- Exercise brief -
Filter the listing below, please, and copy only the lines with the word "yellow".

- The data -
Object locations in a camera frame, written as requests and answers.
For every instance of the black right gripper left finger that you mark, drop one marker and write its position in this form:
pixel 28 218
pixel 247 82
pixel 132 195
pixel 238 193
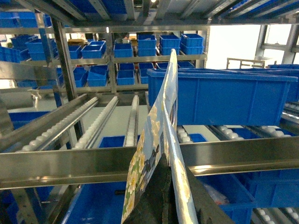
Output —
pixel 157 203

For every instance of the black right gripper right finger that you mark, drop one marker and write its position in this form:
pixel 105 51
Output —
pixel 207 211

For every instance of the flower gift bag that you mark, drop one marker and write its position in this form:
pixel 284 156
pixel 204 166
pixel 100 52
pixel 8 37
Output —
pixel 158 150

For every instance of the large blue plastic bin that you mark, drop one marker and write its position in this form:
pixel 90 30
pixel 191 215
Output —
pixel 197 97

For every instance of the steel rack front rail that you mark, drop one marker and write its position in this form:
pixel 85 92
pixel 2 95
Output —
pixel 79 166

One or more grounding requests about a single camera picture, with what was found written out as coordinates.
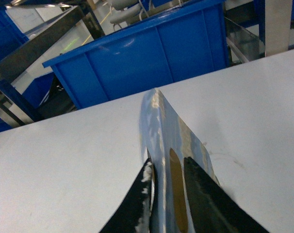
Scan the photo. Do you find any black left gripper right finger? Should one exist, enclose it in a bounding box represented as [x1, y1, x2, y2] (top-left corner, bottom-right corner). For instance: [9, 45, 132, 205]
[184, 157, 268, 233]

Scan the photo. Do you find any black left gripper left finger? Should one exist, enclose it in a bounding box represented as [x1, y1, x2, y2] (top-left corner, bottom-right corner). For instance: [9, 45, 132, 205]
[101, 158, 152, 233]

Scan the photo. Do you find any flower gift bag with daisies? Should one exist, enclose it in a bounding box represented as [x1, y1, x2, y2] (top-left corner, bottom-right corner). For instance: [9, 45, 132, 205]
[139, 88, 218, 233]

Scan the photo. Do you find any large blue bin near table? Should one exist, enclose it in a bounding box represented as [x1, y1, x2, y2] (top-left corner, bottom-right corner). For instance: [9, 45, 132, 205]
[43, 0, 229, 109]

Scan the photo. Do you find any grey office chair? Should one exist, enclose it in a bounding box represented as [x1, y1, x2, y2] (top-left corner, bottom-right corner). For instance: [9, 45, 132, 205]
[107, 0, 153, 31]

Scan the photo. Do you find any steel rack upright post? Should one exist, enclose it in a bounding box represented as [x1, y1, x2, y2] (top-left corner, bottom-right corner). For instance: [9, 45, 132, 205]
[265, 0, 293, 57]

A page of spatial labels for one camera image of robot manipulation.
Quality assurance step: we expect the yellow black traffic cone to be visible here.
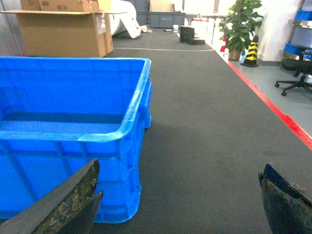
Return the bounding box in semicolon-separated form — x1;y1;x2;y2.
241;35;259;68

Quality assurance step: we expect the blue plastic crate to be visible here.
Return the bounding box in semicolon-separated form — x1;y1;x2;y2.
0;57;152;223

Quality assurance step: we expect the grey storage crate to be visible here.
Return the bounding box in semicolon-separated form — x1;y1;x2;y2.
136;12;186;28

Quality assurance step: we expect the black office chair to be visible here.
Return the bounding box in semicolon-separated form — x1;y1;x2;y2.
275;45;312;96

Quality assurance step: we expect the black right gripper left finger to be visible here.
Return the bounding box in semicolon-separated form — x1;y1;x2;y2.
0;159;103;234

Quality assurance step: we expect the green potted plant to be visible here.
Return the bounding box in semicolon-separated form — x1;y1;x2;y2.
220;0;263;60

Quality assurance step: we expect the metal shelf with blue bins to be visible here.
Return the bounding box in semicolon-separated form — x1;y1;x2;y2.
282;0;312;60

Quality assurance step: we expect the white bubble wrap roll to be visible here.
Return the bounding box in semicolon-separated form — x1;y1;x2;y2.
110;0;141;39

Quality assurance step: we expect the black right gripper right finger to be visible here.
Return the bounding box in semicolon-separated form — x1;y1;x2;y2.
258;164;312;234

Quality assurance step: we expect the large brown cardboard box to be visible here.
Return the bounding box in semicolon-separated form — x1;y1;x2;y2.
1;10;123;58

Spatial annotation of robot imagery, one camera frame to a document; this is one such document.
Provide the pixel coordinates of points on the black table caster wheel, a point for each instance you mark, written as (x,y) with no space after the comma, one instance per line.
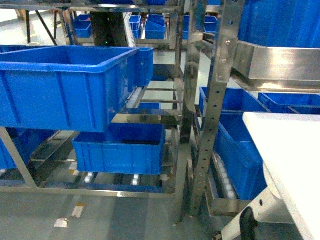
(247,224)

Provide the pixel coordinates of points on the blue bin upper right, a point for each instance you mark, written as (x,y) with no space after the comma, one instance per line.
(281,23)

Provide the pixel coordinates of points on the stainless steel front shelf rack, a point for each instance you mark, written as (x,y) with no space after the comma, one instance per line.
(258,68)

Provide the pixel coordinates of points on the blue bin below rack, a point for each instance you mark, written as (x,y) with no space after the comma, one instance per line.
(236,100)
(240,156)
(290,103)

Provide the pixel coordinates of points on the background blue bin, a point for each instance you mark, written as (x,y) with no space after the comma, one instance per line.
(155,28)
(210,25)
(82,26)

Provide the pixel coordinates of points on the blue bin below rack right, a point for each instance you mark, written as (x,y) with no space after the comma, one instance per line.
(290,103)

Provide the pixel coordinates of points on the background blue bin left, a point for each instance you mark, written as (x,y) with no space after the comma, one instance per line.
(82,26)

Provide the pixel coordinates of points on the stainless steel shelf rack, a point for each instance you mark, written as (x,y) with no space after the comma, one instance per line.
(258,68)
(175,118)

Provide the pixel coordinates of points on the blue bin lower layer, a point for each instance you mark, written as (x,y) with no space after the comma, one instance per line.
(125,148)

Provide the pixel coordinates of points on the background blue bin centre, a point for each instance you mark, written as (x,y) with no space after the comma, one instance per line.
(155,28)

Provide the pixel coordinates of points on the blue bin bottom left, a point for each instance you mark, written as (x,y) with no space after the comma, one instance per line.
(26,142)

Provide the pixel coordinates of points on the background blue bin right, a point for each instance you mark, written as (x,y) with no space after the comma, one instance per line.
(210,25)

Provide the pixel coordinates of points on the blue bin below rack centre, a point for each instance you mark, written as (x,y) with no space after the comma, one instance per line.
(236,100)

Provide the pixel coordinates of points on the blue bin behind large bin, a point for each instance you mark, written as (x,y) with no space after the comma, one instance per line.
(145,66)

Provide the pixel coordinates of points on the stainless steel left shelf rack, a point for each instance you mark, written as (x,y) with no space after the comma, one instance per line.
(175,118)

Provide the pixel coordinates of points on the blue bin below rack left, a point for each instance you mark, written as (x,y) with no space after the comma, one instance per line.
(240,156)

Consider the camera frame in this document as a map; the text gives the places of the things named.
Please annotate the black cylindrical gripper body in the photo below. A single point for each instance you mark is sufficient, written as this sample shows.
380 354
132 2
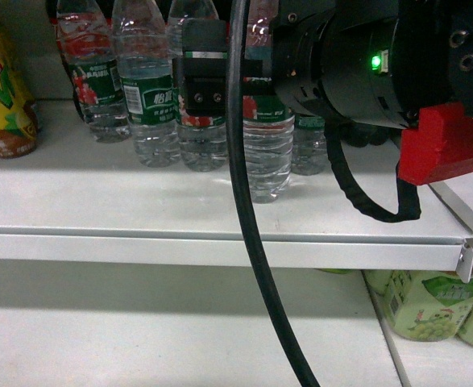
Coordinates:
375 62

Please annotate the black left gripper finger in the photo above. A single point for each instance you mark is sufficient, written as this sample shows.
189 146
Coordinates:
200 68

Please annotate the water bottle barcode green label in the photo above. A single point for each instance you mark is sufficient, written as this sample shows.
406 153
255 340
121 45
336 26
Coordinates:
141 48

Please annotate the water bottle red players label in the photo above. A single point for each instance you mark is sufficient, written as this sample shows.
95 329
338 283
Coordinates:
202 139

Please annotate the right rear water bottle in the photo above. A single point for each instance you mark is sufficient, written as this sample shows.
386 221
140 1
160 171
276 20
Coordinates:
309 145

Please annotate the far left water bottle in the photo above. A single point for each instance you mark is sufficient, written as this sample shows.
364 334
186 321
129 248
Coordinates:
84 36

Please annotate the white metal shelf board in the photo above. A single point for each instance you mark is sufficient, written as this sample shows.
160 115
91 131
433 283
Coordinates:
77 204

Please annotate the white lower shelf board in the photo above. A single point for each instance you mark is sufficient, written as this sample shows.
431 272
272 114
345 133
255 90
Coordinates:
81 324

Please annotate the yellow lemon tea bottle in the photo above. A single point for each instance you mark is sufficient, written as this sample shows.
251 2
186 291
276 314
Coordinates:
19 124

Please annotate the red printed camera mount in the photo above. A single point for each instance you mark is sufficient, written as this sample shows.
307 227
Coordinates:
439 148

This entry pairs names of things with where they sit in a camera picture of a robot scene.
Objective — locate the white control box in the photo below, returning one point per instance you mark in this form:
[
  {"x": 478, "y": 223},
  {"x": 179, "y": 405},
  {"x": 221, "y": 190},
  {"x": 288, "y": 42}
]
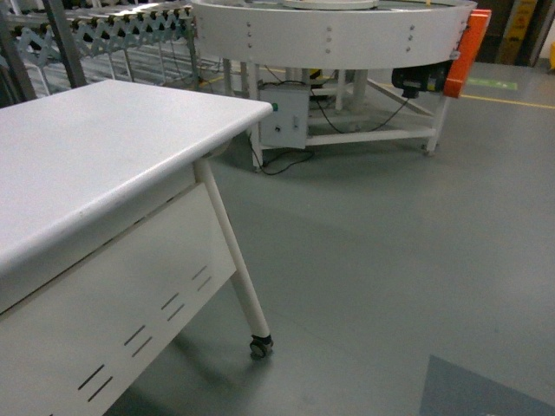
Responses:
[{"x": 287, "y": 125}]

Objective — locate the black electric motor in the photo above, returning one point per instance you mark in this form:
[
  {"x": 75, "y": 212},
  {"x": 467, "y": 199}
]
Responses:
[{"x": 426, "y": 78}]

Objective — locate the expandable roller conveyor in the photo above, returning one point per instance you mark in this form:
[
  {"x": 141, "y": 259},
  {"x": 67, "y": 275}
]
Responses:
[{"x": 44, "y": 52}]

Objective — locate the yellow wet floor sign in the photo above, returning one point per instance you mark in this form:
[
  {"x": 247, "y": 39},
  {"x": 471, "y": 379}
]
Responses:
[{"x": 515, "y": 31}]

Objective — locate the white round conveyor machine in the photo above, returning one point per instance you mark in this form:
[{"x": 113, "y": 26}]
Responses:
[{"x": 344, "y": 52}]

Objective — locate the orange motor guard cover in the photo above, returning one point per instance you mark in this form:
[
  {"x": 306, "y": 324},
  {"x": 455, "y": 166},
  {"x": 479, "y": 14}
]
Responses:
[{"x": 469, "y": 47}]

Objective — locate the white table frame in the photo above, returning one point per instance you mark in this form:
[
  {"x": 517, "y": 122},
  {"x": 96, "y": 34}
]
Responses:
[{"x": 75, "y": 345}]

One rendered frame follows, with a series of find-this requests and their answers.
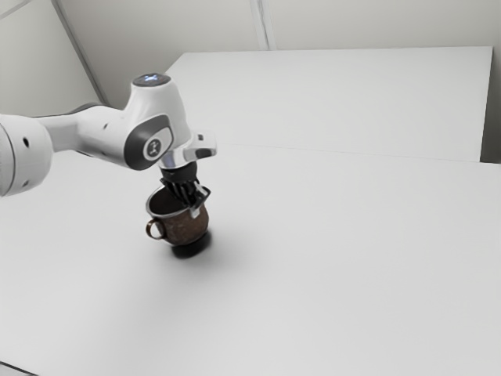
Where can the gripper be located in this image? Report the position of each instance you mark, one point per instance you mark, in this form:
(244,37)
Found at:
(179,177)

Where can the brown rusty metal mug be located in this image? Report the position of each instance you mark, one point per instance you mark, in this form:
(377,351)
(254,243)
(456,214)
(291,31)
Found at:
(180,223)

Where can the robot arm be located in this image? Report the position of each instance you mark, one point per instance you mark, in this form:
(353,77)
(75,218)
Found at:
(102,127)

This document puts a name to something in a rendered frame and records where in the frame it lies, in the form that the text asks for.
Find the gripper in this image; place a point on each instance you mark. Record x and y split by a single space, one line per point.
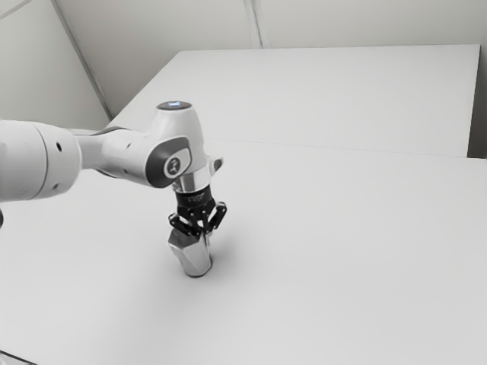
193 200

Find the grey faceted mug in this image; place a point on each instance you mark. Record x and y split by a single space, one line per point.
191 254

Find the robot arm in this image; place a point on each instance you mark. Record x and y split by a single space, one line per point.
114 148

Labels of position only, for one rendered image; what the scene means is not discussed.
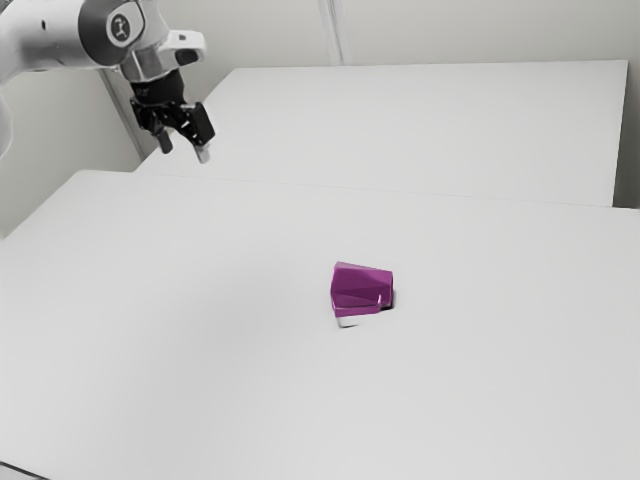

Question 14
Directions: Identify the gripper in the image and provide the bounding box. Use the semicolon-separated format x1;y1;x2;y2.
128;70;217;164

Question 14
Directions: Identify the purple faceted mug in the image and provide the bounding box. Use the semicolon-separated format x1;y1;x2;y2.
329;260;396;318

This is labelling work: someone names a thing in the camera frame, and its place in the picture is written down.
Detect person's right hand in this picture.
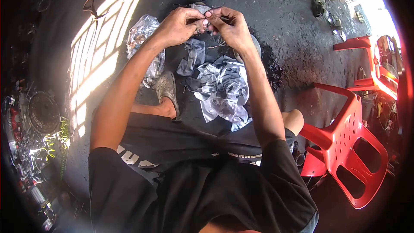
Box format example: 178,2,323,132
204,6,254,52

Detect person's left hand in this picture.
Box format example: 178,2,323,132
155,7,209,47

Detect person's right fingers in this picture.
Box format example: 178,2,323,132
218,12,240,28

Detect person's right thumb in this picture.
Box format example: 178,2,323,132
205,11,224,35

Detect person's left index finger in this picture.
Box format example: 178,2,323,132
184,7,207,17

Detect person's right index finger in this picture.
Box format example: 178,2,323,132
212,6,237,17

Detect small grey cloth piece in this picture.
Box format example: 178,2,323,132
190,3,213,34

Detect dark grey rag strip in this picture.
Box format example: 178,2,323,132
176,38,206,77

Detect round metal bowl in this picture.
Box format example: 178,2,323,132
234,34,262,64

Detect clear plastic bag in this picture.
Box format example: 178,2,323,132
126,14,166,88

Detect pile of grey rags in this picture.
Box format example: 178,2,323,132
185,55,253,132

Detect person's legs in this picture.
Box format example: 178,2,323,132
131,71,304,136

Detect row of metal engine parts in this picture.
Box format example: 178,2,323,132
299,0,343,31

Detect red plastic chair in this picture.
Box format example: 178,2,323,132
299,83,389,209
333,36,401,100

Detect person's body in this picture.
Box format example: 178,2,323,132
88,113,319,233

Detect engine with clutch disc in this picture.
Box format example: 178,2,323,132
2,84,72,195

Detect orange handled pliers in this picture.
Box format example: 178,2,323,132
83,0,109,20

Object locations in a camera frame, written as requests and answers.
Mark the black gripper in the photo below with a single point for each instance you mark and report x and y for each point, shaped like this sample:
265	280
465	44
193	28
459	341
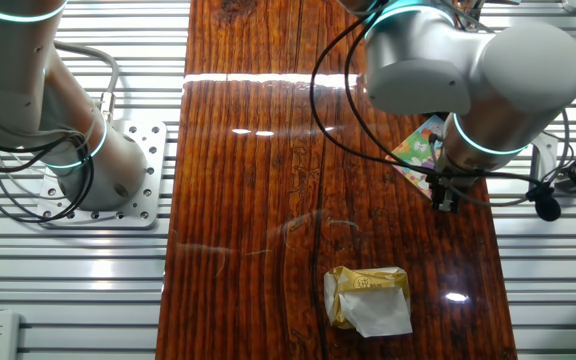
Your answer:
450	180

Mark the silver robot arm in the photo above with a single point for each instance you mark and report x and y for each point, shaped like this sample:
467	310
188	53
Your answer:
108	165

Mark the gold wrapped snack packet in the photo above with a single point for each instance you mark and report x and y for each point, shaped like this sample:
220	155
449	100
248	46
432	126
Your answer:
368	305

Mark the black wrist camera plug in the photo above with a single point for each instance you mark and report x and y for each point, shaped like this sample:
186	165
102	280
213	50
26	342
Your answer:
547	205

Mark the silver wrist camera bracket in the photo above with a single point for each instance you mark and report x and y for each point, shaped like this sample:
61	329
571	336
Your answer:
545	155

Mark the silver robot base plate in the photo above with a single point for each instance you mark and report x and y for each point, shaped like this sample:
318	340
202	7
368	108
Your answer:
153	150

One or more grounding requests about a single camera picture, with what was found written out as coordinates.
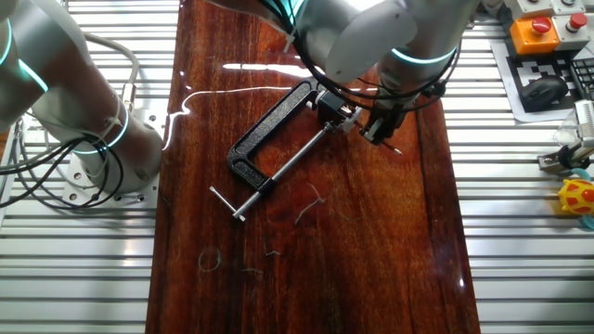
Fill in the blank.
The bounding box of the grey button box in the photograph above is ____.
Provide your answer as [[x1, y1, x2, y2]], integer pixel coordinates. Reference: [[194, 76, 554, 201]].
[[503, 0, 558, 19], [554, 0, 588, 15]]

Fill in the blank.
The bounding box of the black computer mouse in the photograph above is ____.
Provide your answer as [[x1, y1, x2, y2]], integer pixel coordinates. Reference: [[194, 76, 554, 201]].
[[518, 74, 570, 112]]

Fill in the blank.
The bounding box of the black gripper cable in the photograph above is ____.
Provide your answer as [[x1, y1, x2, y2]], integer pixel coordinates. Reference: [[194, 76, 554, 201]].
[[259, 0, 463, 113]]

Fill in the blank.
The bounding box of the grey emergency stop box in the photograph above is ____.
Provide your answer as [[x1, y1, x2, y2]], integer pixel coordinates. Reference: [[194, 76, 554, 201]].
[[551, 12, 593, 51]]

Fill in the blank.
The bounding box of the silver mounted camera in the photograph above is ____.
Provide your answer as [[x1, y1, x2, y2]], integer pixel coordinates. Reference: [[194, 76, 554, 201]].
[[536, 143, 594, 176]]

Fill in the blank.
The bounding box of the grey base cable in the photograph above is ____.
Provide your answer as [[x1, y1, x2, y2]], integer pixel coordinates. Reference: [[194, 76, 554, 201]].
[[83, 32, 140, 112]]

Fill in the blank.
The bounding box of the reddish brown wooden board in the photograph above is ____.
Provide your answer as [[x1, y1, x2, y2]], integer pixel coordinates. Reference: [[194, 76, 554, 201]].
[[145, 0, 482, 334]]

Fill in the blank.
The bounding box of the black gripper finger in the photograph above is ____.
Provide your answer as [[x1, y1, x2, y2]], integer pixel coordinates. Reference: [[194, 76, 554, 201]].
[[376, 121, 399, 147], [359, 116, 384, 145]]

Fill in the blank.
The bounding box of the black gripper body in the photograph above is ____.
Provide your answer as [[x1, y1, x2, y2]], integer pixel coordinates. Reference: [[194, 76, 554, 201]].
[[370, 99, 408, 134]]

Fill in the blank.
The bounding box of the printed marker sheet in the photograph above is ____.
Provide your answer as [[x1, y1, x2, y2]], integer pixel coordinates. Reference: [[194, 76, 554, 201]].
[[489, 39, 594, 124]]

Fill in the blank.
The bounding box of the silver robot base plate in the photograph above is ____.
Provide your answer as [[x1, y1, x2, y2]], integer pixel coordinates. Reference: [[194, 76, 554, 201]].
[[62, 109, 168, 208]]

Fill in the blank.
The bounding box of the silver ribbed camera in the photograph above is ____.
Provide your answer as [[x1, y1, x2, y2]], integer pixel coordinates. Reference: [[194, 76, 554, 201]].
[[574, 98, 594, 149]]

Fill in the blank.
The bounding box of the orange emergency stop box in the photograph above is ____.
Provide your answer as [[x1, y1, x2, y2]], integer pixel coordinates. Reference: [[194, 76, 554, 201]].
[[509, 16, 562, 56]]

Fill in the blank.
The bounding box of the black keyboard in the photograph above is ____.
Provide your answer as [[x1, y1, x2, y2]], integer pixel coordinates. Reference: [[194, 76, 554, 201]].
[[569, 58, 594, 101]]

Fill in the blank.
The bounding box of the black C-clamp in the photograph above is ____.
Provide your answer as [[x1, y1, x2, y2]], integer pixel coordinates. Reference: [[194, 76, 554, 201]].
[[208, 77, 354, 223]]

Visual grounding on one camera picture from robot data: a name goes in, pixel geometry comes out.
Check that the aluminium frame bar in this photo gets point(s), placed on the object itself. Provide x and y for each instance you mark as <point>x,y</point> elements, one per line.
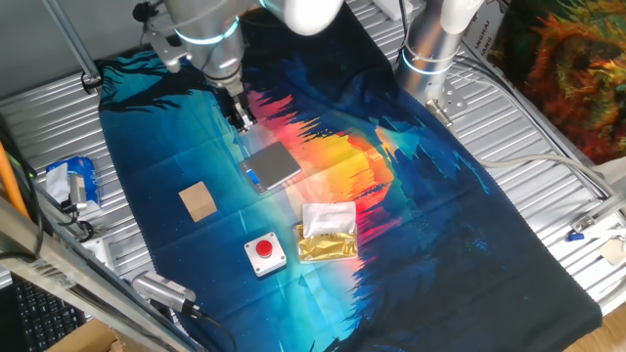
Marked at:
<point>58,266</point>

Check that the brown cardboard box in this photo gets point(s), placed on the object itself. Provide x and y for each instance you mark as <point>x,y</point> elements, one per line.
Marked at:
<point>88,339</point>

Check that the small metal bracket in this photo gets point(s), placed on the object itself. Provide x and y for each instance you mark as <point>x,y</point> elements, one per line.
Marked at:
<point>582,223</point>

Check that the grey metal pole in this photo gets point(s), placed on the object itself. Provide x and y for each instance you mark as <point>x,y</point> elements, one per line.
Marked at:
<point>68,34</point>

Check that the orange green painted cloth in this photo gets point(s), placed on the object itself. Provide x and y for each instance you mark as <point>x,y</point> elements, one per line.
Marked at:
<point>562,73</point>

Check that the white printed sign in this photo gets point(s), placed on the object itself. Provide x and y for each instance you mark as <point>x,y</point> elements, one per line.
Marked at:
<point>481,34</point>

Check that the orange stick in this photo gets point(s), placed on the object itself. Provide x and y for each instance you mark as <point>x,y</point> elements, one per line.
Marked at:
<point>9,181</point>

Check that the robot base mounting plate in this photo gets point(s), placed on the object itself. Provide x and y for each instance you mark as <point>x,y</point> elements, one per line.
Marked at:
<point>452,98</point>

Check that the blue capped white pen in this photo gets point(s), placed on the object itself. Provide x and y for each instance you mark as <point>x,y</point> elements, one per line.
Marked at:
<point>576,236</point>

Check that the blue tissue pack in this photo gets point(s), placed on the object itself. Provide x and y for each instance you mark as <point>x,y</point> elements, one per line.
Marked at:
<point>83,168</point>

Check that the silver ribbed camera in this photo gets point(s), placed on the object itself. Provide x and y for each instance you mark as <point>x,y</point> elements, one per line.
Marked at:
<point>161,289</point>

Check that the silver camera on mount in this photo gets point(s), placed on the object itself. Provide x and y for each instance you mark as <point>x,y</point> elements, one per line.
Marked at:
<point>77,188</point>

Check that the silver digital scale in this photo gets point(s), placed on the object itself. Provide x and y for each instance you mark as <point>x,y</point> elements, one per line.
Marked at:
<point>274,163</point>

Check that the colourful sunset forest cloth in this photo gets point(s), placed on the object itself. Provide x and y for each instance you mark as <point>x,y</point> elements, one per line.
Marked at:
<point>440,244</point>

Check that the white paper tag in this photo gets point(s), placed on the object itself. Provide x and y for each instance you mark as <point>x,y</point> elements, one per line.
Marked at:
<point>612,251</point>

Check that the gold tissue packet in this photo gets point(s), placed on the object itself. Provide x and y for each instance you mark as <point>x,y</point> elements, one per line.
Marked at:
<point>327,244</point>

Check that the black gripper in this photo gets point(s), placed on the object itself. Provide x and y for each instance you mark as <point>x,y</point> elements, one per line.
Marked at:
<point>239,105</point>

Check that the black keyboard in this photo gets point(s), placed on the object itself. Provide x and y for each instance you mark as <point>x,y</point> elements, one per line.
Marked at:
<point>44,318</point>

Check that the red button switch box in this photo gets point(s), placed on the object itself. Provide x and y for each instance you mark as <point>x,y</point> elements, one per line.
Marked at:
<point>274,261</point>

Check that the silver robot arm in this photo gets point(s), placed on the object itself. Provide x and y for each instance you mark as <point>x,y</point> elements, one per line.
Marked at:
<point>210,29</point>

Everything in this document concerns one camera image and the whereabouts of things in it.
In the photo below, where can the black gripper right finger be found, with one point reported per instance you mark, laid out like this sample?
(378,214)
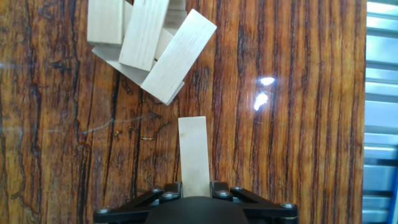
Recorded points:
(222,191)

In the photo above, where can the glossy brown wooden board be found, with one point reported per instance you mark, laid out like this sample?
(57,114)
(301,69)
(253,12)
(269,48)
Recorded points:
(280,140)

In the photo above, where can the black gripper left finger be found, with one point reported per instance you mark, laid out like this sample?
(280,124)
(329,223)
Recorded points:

- Task answer -
Quality assurance step: we expect the yellow black traffic cone to be visible here.
Please annotate the yellow lemon tea bottle in the photo above. A single point for each instance you mark is sufficient, written as this sample shows.
Objective — locate the yellow wet floor sign in the photo above, returning one point per instance you mark in this form:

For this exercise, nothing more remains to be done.